You have two content page styles presented. The ones in the staging site build, and the “new designs” in the PDF which we look through later in the video. These pages could all do with being kept nice and simple, and straight up. Indeed we would recommend simplifying them. That’s exactly what people want, they just want the content, not any fussy design to pick through. This is especially true if you want the site to be made responsive, then complicated design layout will really take its toll on you.
The text could also be bigger, and greyer to compensate. These days as monitor resolutions are going up, text fonts should be following that, in order to avoid them becoming small and spindly. And, as earlier, there are a few inconsistencies between title styles in the content areas, and other structural pages on the site.
Turning to SEO, we can see the outcome of the structural faults we explored earlier.
In the video we look at two of the major types of search traffic volume…
• “Estate agent in Horsham”, and
• “Houses for sale in Horsham”
It’s great to see you taking the opportunity buy a little PPC traffic and branding.
In the natural results, sadly you are being beaten by two other independents: Courtney Green and Woodlands. In the video we point out the result of missing title tags, and clean URLs. If you were to fix the structural issues which are discussed in much more detail in the video, then as a strong, focused local independent, you should be able to rise up and there’s no reason you can’t compete for those top slots. That would deliver strong commercial value at the margin, and would help you expand your market patch into new surrounding areas too. In our view getting these issues sorted is essential, not optional.

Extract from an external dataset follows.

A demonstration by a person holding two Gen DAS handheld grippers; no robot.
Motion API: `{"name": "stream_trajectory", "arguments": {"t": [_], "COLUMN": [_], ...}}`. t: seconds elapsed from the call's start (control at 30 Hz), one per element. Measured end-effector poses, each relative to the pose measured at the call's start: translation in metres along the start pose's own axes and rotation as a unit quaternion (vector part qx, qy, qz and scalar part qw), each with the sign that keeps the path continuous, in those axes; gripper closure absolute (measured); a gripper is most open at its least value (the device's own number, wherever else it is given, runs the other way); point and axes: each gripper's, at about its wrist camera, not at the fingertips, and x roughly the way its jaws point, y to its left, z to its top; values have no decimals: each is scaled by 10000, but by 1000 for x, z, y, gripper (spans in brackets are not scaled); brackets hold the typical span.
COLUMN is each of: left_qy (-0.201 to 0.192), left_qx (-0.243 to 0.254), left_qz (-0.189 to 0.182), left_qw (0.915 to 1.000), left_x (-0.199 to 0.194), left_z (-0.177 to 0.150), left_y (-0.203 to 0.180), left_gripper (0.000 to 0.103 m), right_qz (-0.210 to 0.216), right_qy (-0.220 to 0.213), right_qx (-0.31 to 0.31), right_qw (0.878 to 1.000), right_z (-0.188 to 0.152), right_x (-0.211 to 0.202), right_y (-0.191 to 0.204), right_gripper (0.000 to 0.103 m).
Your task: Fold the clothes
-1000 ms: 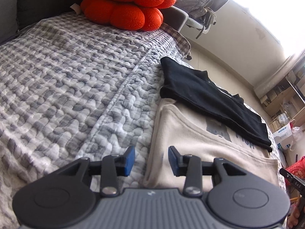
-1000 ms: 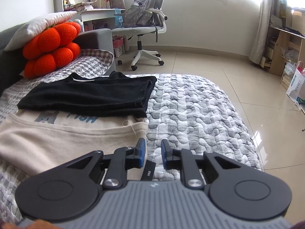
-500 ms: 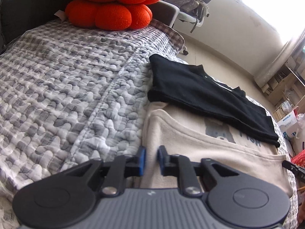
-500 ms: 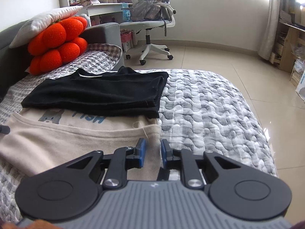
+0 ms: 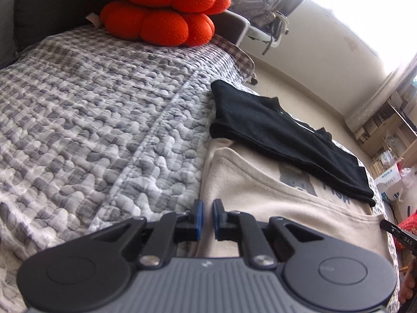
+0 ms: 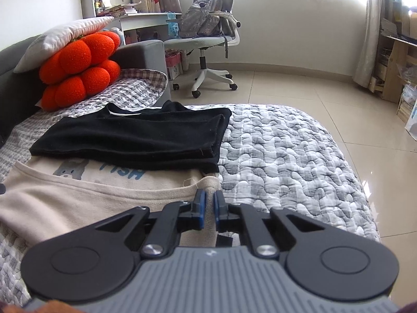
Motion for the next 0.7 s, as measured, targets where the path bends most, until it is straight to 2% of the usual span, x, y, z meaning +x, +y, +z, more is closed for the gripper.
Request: {"name": "stream_trajectory", "arguments": {"t": [0.07,0.17,0.23,0.3,0.37,0.47,0.7], "left_qy": [26,24,17,33,45,-43,-174], "left_qx": [-153,-392,-272,-63,173,293,157], "left_qz": [-53,-160,-187,-45,158,194,32], "left_qw": [9999,9991,9995,10000,9997,9994,9997], "left_x": [3,10,15,19,23,19,2], "left_z": [3,12,15,14,10,7,-3], "left_y": [2,4,-1,-8,-15,-17,-10], "left_gripper": [91,67,66,69,83,92,95], "right_qz": [-24,-9,-23,-40,-58,-74,-95], "right_qy": [62,123,106,91,94,81,-68], "right_qx": [10,55,20,-5,-15,-11,-23], "right_qw": [10000,9999,9999,9999,9999,9999,9999], "right_z": [0,0,-1,-2,-3,-3,-3], "right_x": [3,4,3,3,3,3,-2], "right_y": [0,0,1,2,1,1,3], "right_gripper": [95,91,91,91,91,91,96]}}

Wow. Look at you guys go on Social.
On Facebook you are strong (though the site links to the wrong FB page). And check out your Twitter account! It’s on brand, it has life, and it’s brimming with real discussion. And it’s off the chart for a one branch agency. You are have 2000 following you (at the time of writing this) vs 825 who you are following – this is a great ratio (as it shows Google that more people are listening to you, than you are listening to, despite the fact you have a pretty active listen on the market). So, both these numbers are big, check out our Social benchmarking to see what we mean. This is going to really help your SEO once you fix up the structural impediments you have.
It would be great to see you start using Boomerang, that’s something we could get going with before any site rebuild, and it will certainly help your SEO through boosting your repeat visit ratio, once you fix up the structural impediments (and perhaps even a bit before).
We strongly recommend simplifying the search form back to where you were in the original design. That form had some usability gotchas, but the new one (as we explain in the video), has even more complexity. Users simply don’t care about you that much. With only 150 properties to search from, you could get away with price bound only search. You certainly don’t need schools, transport etc. It’s just fuss, which users will try to avoid (they want to make their own mind up on location). You also want vendors seeing everything you’ve got, you want them to feel safe in the thought you have lots of other houses at their price point, any complexity on the search form will likely just hide this. This second design for the search bar also conflates the valuation form in with the search form. This is another usability stumbling block. They’re different things, so keep them separate, to avoid confusion. As it is presented in the second design many users (who just don’t care about you as much as we all wish that they did) will struggle to work out which of the 6 buttons to press. Do NOT overestimate the intelligence of an average web user.
The content areas have become magazine like. They have a lovely style, but they’re going to be really difficult to add to or maintain. And they’ll be nearly impossible to make work in a responsive environment. See earlier.
Oh, and we love the traffic cone. Lovely. Horsham on a Friday night, eh?